Pursuing a master’s degree in school psychology was a backup plan for Magil after she realized she didn’t want to work toward her doctorate in clinical psychology. But she quickly fell in love with the field. She got her start in the City School District of Albany, later worked in Saratoga Springs, earned advanced certificates in school business leader and school district leader at Saint Rose in the midst of it all, and recently started a new job with the Scotia-Glenville Central School District.
How did your experience at Saint Rose prepare you for the field?
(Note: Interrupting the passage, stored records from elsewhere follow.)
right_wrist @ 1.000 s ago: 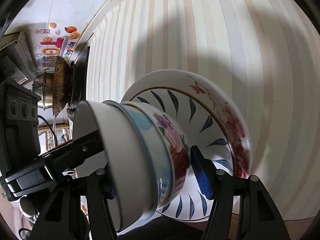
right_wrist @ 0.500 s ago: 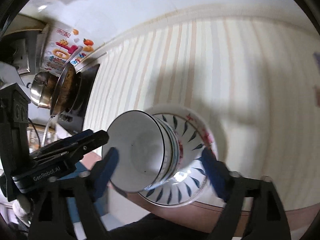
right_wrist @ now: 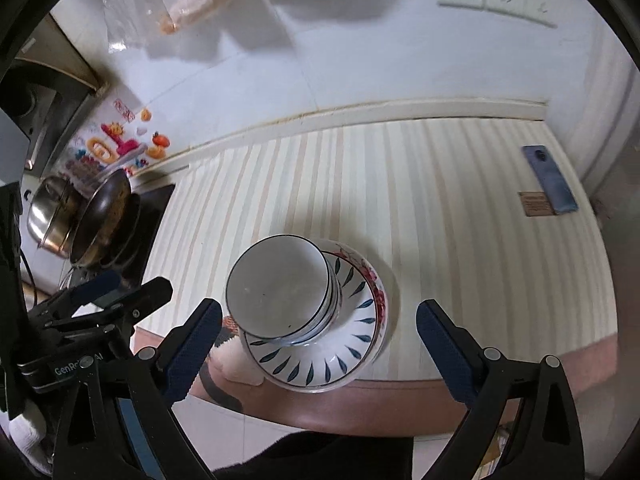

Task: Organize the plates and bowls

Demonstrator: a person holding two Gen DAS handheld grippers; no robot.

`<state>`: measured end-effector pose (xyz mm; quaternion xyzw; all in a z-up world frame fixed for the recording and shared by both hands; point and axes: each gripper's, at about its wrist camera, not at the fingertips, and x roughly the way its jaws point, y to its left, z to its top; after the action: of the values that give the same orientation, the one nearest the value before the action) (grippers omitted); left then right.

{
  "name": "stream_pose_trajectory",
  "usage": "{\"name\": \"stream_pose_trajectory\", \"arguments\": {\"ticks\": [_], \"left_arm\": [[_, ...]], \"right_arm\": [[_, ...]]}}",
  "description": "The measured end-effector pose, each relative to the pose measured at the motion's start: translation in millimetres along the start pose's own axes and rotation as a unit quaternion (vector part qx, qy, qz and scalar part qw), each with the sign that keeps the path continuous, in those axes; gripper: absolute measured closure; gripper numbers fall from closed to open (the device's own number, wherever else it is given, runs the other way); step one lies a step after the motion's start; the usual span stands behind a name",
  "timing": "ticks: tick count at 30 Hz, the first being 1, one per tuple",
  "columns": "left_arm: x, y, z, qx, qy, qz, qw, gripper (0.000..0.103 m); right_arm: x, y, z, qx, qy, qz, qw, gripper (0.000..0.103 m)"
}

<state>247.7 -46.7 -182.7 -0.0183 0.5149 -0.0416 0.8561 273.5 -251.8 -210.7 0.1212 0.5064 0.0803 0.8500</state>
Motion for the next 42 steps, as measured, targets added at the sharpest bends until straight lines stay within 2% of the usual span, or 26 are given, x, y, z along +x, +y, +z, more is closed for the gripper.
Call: {"name": "stream_pose_trajectory", "arguments": {"ticks": [4, 11, 13, 15, 19, 29, 42], "left_arm": [[-28.2, -0.3, -12.2, 0.015, -0.02, -0.006, 0.9997, 0.005], [-94.4, -3.5, -37.8, 0.01, -0.089, -0.007, 0.996, 0.005], [-112.1, -3.9, -47.7, 0.007, -0.103, -0.002, 0.9947, 0.005], [-131.7, -5.0, -61.2, 0.002, -0.119, 0.007, 0.9928, 0.0], [-160.5, -9.2, -85.8, -0.01, -0.141, 0.017, 0.9897, 0.0], [-209.8, -20.0, -145.0, -0.02, -0.162, 0.033, 0.986, 0.0], [-228.4, -15.6, -176.4, -0.027, -0.169, 0.047, 0.9841, 0.0]], "right_arm": [[-29.8, 11.0, -15.0, 0.009, -0.031, -0.009, 0.999, 0.003], [-94.0, 33.9, -50.3, 0.001, -0.079, -0.016, 0.997, 0.002], [-113.0, 39.8, -62.7, -0.004, -0.092, -0.018, 0.996, 0.002], [-134.5, 45.1, -76.7, -0.009, -0.108, -0.014, 0.994, 0.002], [-170.7, 51.8, -103.3, -0.025, -0.134, -0.018, 0.991, 0.002], [-225.6, 54.0, -163.3, -0.05, -0.152, -0.018, 0.987, 0.001], [-248.7, 57.9, -188.5, -0.062, -0.169, -0.022, 0.983, 0.001]]}}
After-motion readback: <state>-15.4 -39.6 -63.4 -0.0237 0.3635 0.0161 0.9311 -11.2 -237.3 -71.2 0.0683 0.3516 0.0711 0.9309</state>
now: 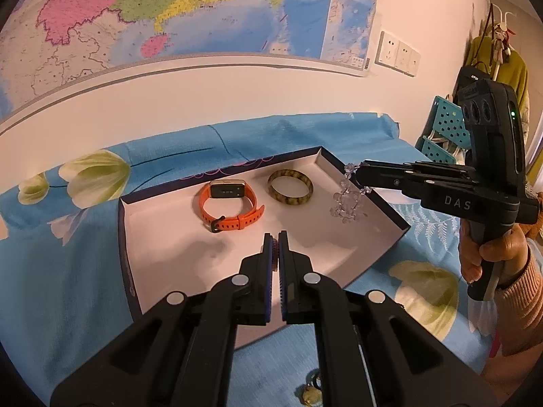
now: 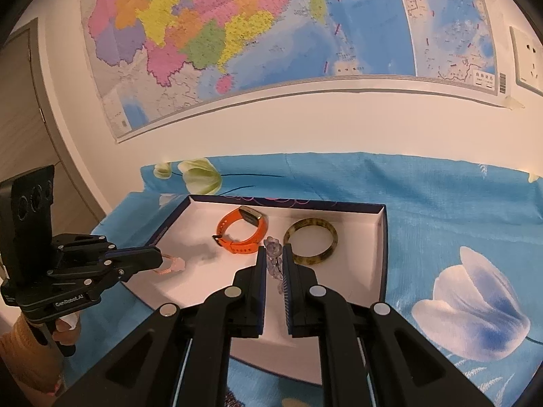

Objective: Organize jewelry
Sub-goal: 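Carry the crystal bracelet into the box with the right tool and release it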

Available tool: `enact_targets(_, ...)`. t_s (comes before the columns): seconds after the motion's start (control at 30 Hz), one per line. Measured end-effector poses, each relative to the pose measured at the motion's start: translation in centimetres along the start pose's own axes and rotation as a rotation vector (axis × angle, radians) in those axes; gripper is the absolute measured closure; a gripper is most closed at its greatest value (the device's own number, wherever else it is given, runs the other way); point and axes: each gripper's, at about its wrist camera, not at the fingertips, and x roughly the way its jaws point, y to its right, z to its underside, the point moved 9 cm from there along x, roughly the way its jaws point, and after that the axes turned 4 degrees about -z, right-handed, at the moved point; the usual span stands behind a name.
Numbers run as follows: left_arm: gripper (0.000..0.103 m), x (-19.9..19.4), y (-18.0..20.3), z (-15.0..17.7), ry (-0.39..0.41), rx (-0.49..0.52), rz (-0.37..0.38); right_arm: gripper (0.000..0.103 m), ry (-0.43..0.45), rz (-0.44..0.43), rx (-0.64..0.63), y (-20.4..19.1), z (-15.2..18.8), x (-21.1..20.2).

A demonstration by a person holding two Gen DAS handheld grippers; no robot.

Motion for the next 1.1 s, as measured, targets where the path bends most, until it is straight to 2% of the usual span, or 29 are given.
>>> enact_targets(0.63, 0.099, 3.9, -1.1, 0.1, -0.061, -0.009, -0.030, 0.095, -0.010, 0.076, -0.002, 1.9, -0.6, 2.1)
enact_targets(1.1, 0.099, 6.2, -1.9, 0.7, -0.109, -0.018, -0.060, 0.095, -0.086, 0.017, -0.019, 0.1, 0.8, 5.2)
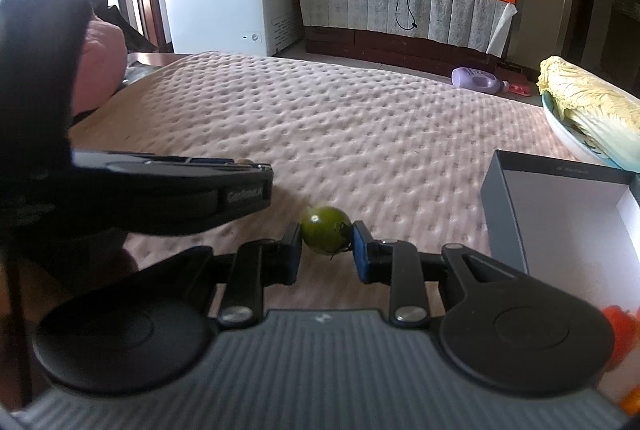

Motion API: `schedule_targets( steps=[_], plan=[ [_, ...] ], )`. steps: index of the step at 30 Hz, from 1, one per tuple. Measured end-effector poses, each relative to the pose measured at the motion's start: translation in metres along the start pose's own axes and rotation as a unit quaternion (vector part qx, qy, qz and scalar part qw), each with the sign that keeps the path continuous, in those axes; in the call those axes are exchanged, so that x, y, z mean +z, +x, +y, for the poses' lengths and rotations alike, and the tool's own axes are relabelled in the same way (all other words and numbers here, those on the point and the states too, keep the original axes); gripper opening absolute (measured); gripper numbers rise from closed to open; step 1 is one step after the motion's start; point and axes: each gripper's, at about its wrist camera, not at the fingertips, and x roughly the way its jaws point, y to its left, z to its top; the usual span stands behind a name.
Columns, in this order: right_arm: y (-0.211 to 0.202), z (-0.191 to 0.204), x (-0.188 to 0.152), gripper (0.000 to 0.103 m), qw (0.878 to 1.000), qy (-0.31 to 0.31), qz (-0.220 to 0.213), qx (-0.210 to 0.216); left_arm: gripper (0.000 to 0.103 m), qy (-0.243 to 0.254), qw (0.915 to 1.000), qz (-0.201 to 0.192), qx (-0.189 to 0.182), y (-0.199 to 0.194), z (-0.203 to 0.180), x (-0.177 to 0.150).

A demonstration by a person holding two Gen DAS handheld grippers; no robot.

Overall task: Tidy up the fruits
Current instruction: 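Carry the kiwi over the box with the left tool while the right tool carries the lime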

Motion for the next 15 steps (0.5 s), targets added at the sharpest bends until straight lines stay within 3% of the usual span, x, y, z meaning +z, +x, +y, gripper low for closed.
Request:
schedule_targets(
  steps=[8,15],
  plan=[
    [-0.039,-0.005,-0.009,0.030,1.000,0.002,-0.007,0.002,0.027,0.001,1.0000,0.002,-0.004,-0.008,-0.006,-0.003],
    [-0.086,-0.016,-0.021,0.030,1.000,0.008,-0.027,-0.008,0.027,0.015,0.9998,-0.006,-0.007,-0.038,-0.023,-0.009]
  ],
)
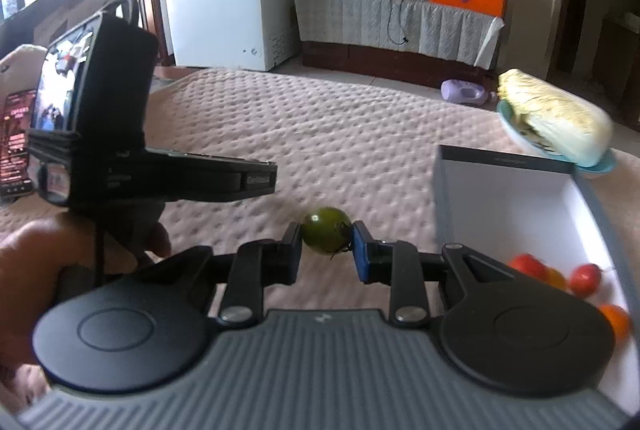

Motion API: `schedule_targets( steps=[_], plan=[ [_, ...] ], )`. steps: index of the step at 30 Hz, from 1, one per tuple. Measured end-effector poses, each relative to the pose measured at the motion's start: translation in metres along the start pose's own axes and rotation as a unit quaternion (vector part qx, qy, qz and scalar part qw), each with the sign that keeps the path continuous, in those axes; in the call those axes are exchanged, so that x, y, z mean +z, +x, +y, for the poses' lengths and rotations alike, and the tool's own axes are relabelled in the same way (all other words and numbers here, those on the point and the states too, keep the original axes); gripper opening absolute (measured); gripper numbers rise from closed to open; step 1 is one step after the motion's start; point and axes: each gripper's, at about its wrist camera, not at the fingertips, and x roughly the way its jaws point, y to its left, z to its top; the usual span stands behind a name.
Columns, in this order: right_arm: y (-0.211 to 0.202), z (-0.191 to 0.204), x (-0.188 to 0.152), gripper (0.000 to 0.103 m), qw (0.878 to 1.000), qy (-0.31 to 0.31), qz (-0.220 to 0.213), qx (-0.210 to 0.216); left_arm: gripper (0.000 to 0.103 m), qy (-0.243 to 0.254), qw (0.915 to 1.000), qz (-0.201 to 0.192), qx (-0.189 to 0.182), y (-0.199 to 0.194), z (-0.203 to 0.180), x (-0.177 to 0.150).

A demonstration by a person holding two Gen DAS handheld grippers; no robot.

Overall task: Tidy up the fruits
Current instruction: 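Carry the kiwi over the box with the left tool while the right tool carries the lime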

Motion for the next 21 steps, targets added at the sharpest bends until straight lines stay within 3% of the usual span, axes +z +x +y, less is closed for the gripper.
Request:
schedule_targets(
  steps=[11,21],
  plan=[
    [-0.075,-0.020,-0.030,0.030,0.999,0.019,-0.022,-0.014,0.027,0.012,0.9998,-0.009,-0.013,-0.053,-0.045,-0.012],
    [-0.109,-0.040,-0.046,0.030,0.998,0.043,-0.033,-0.028,0.027,0.017,0.9995,-0.010,-0.026,-0.101,-0.075,-0.039]
  ],
)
The coursework really prepared me for working with a range of students. I remember taking a lot of courses related to diversity, which certainly is a big focus now. But 15 years ago, it was not as much of a focus. I remember taking a lot of courses on diversity and really kind of immersing yourself in situations where you need to be almost a little bit uncomfortable to force you to feel certain things and experience things from a diff erent lens. So, I feel like the coursework really helped prepare me to work with students in a school setting.
What keeps you in the field?
There’s such a high rate at which educators are leaving the field right now. What keeps me in this field? You know, there’s always a challenge. COVID-19 certainly was one of the greatest challenges to ever face – and probably that we ever will face – in the world of education. But the challenges are what continues to drive me, in terms of the decisions and the leadership. That’s really a huge driving force in terms of the ability to impact just such a large group of students, and not just students but teachers and families. And that’s what it’s really about.